Gallivan was before the Finance Committee to defend a recommended 2009 budget of $813,000 for the Office of the Chief Negotiator. This is a 14 percent increase from 2008. Of the total, $501,000 is for salaries and fringe benefits for a total of seven employees. No votes were taken.
The Casino Control Commission defended their budget in the afternoon. The commission issues licenses and permits and oversees casino operations in the territory. While St. Thomas has many bars with gambling machines called Video Lottery Terminals, casinos as such, with their broad variety of gambling games, are permitted only on St. Croix.
At present, there is one operating casino: Divi Carina Bay Resort and Casino. Golden Gaming has a reserved license for a proposed casino and resort development, but has not broken ground.
Gov. John deJongh Jr. has recommended a lump sum appropriation of $1.5 million from the Miscellaneous Section of the budget for fiscal year 2009. This is an increase of $231,000 or 17 percent over 2008 funding.
These funds will pay the salaries and fringe benefits of employees. Operating expenses for the commission come from the Casino Revenue Fund and the Casio Revolving Fund, said Debra Audain, the commission's executive director. Gross revenue taxes paid by casinos go into the Casino Revenue Fund. Of this, ten percent is used to run the Casino Control Commission, 10 percent to youth related and job training programs and the rest is split into smaller amounts reserved for numerous other government bodies.

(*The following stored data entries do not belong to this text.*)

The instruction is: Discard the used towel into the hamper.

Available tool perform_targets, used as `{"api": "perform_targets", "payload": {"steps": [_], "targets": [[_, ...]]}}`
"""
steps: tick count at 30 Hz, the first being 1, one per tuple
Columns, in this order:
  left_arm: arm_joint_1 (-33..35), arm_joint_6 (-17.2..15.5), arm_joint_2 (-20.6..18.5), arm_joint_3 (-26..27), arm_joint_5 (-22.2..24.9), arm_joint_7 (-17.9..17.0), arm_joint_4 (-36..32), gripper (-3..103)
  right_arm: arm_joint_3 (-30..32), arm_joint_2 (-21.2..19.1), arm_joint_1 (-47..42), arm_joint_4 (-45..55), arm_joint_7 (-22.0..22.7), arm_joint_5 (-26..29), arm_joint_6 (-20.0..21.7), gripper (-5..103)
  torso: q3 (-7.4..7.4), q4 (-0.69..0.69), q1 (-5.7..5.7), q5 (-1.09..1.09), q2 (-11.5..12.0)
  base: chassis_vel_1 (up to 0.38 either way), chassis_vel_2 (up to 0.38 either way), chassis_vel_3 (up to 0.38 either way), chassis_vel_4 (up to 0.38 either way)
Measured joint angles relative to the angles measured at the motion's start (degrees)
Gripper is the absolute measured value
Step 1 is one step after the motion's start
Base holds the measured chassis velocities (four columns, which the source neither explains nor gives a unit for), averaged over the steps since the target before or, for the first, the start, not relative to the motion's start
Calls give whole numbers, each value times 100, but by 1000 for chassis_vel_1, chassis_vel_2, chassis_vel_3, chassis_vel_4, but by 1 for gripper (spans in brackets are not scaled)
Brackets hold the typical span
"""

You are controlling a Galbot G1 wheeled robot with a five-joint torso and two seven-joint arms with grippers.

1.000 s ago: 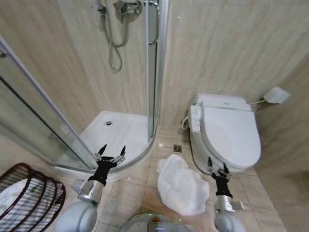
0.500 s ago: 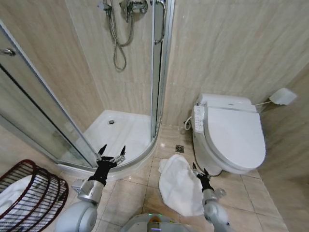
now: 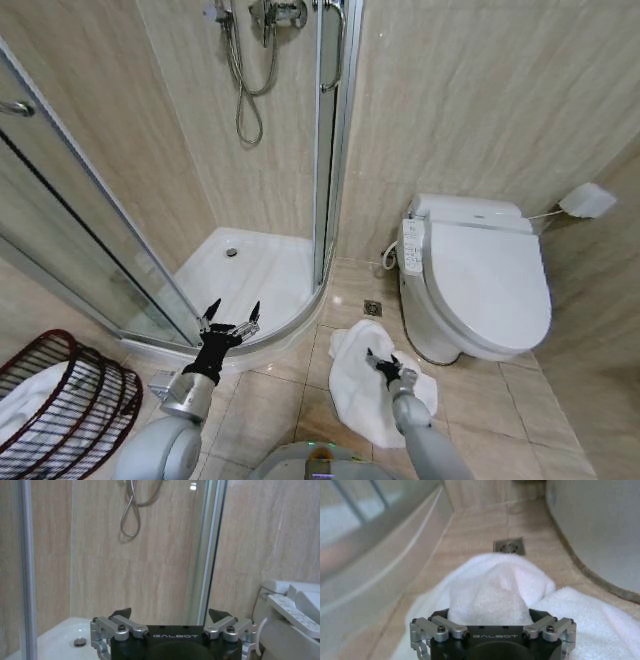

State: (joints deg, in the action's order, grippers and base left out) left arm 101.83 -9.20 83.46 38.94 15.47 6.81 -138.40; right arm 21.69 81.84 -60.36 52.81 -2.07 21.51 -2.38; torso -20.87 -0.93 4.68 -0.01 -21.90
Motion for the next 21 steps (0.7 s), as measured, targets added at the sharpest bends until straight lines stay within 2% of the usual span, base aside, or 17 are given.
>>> {"api": "perform_targets", "payload": {"steps": [3, 10, 12, 15, 17, 21], "targets": [[0, 0, 0, 0, 0, 0, 0, 100, -9, 108, 180, -476, 78, -401, -176, 100, -1, 0, 1, 1, -3, 0, 0, 0, 0], [0, 0, 0, 0, 0, 0, 0, 100, 79, 150, 293, -984, -12, -544, -681, 102, -4, 1, 2, 1, -6, 0, 0, 0, 0], [0, 0, 0, 0, 0, 0, 0, 100, 107, 144, 286, -984, -76, -513, -697, 99, -4, 0, 3, 1, -7, 0, 0, 0, 0], [0, 0, 0, 0, 0, 0, 0, 100, 197, 109, 226, -926, -327, -511, -732, 88, -5, 1, 4, 1, -8, 0, 0, 0, 0], [0, 0, 0, 0, 0, 0, 0, 100, 214, 102, 204, -885, -351, -509, -732, 88, -5, 1, 4, 1, -9, 0, 0, 0, 0], [0, 0, 0, 0, 0, 0, 0, 100, 227, 60, 84, -671, -393, -483, -706, 77, -6, 1, 4, 2, -10, 0, 0, 0, 0]]}}
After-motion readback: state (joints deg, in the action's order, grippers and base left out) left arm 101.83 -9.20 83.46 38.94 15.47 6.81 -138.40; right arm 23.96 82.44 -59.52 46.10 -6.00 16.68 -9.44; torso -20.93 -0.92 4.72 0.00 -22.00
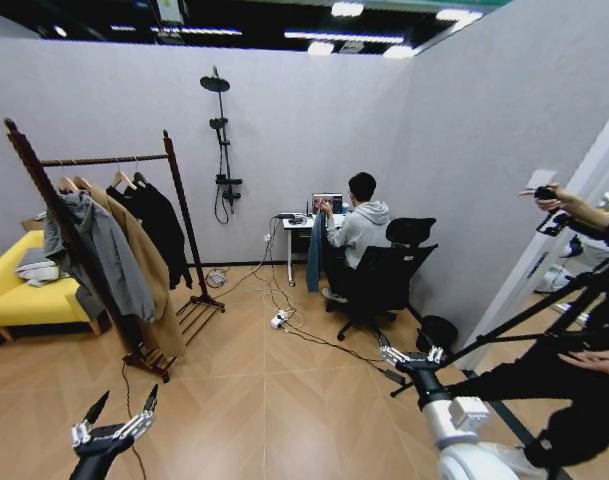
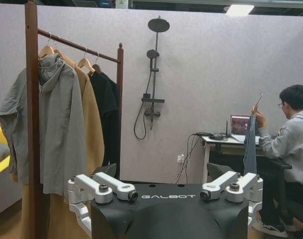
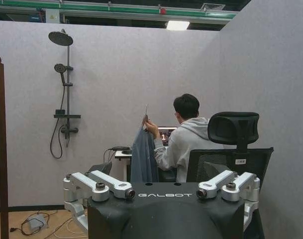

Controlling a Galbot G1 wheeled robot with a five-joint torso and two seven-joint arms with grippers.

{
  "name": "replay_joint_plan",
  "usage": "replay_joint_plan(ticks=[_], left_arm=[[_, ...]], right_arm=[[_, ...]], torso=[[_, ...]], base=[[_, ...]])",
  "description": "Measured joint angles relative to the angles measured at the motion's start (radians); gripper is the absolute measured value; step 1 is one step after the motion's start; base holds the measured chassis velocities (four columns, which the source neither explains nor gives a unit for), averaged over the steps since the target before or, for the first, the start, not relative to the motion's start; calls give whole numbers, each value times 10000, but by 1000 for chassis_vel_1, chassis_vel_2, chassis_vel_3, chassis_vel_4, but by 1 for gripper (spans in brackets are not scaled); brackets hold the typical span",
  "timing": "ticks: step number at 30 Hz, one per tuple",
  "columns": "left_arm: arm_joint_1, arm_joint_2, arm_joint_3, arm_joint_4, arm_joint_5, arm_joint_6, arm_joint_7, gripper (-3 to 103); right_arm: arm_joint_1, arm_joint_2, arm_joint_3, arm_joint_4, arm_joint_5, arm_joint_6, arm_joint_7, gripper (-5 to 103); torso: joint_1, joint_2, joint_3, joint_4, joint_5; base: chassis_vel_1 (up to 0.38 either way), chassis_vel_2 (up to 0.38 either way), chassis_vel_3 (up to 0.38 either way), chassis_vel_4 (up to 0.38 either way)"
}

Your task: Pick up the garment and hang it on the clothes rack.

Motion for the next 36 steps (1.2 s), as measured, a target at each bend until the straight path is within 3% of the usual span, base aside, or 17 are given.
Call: replay_joint_plan(ticks=[19,36], left_arm=[[0,0,0,0,0,0,0,100],[0,0,0,0,0,0,0,100]], right_arm=[[-471,68,82,354,69,199,-25,100],[-497,-64,138,784,518,-338,-622,100]], torso=[[0,0,0,0,0],[-4,2,-1,-1,0]], base=[[0,0,0,0],[-13,14,11,-14]])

In 2008, this amounted to $265,000 for the commission's operating expenses. Casino licensing and permit fees go into the Casino Revolving Fund. So far this year, the Casino Revolving Fund has taken in $161,000.
In the past eight years, the commission has issued approximately 1,800 work permits and approximately 800 licenses to various casino employees, commissioner Lloyd McAlpin said.
By law, the Casino Control Commission is supposed to have five members, but currently only has three, Sen. Ronald Russell said. Also, the term of the commission's chairwoman, Eileen Petersen, has expired and under the law, she cannot continue to serve. Russell asked whether a replacement had been appointed.
"Petersen has not actually left," said Devin Carrington, one of the three commissioners. "She is still there. The law requires the governor to fill positions with the term of the person has expired." "Or what happens if that doesn't happen?" Russell asked.
"I can't say," Carrington said. He went on to say the commission expected a replacement appointment at any time.